* EXERCISE INSTRUCTIONS
Here the job is to return only the lines of the material, exactly, from the first one to the line with "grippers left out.".

* LISTED ENTRIES

· · · ·

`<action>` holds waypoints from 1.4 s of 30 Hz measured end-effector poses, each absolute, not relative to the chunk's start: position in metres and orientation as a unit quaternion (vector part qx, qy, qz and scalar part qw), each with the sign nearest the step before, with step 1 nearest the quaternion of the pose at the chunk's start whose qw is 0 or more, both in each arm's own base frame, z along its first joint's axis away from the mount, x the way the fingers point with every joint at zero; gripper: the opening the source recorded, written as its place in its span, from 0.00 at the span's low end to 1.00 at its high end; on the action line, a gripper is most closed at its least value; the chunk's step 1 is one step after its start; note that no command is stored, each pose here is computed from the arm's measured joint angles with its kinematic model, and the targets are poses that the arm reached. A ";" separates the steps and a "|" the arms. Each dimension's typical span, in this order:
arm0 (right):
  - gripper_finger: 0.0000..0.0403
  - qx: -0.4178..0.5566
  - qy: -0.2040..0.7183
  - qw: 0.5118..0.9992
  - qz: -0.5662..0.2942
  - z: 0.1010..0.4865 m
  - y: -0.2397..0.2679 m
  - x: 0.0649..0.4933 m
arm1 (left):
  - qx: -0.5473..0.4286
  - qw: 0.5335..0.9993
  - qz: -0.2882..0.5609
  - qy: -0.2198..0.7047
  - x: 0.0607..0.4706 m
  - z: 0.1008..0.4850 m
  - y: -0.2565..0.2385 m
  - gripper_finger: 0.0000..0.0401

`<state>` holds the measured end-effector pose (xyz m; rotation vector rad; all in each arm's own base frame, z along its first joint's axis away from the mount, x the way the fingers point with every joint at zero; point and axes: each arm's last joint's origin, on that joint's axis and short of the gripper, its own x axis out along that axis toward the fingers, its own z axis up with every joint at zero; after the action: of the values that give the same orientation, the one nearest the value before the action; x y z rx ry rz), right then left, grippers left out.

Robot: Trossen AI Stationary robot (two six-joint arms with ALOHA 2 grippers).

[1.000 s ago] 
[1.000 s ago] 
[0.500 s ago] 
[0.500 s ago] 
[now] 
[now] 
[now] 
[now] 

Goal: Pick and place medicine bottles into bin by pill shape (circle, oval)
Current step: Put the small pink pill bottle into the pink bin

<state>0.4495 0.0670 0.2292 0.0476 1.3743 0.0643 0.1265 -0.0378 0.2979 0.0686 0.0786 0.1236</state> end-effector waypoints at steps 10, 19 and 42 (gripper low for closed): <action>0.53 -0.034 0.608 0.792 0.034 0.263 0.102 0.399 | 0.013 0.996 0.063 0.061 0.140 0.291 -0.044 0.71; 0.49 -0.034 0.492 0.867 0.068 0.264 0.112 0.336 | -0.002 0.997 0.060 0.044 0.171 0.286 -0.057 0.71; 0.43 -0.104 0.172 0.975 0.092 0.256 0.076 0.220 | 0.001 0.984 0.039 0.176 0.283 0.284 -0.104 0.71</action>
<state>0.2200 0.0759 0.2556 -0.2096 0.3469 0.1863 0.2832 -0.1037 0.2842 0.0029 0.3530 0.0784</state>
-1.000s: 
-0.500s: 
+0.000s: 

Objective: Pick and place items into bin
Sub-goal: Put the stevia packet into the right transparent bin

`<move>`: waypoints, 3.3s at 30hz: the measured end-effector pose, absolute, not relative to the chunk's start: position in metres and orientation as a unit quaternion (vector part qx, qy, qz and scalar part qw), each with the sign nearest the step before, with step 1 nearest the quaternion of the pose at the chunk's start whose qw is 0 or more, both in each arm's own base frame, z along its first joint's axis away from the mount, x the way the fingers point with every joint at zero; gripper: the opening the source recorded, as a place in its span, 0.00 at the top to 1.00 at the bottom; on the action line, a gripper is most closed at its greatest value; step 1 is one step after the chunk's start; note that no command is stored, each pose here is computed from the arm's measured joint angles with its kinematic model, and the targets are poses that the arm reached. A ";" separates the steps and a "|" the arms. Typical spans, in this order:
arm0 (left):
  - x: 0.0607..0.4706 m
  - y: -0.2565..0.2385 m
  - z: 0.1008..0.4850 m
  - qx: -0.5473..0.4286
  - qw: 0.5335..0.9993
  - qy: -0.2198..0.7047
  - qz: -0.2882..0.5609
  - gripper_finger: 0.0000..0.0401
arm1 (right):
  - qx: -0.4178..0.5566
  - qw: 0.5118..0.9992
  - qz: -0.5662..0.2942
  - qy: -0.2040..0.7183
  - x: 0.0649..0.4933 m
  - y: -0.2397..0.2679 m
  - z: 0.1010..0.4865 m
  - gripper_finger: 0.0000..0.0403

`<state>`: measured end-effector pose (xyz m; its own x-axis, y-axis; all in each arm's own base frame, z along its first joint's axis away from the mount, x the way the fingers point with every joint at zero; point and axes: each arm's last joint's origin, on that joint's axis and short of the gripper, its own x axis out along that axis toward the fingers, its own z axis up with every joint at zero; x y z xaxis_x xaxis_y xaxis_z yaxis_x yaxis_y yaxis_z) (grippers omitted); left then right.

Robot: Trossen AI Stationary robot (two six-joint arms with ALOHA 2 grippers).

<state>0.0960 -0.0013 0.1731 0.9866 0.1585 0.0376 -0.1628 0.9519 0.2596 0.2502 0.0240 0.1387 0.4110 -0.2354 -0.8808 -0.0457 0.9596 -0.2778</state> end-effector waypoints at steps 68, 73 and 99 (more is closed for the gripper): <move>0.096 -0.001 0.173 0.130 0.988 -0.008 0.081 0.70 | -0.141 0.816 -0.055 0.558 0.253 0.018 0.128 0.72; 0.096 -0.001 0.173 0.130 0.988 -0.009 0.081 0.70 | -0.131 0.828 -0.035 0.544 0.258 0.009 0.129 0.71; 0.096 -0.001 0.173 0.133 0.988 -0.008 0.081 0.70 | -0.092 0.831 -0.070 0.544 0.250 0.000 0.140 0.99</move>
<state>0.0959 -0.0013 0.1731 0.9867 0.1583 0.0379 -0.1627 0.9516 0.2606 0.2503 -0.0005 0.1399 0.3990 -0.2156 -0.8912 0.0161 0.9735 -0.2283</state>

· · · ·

* OUTPUT
`<action>` holds waypoints from 1.4 s of 30 Hz measured end-effector poses, each absolute, not relative to the chunk's start: position in metres and orientation as a unit quaternion (vector part qx, qy, qz and scalar part qw), each with the sign nearest the step before, with step 1 nearest the quaternion of the pose at the chunk's start whose qw is 0 or more, both in each arm's own base frame, z along its first joint's axis away from the mount, x the way the fingers point with every joint at zero; gripper: the opening the source recorded, written as its place in its span, from 0.00 at the span's low end to 1.00 at its high end; on the action line, a gripper is most closed at its least value; the chunk's step 1 is one step after its start; note that no command is stored, each pose here is computed from the arm's measured joint angles with its kinematic model, and the targets are poses that the arm reached. A ";" separates the steps and a "|" the arms. Each dimension's typical span, in this order:
arm0 (right):
  - gripper_finger: 0.0000..0.0403
  - qx: -0.4178..0.5566
  - qy: -0.2040..0.7183
  - qw: 0.5118..0.9992
  - qz: -0.5662..0.2942
  - z: 0.1010..0.4865 m
  - y: -0.2397..0.2679 m
  - x: 0.0649..0.4933 m
arm1 (left):
  - qx: -0.5473..0.4286
  - qw: 0.5335..0.9993
  - qz: -0.2882..0.5609
  - qy: -0.2198..0.7047
  - x: 0.0607..0.4706 m
  - z: 0.1008..0.4850 m
  - y: -0.2565..0.2385 m
  - gripper_finger: 0.0000..0.0401

`<state>` holds the measured end-effector pose (xyz m; rotation vector rad; all in each arm's own base frame, z along its first joint's axis away from the mount, x the way the fingers point with every joint at zero; point and axes: each arm's last joint's origin, on that joint's axis and short of the gripper, its own x axis out along that axis toward the fingers, its own z axis up with every joint at zero; after the action: of the values that give the same orientation, the one nearest the value before the action; x y z rx ry rz), right then left, grippers left out.

Now the exercise is complete.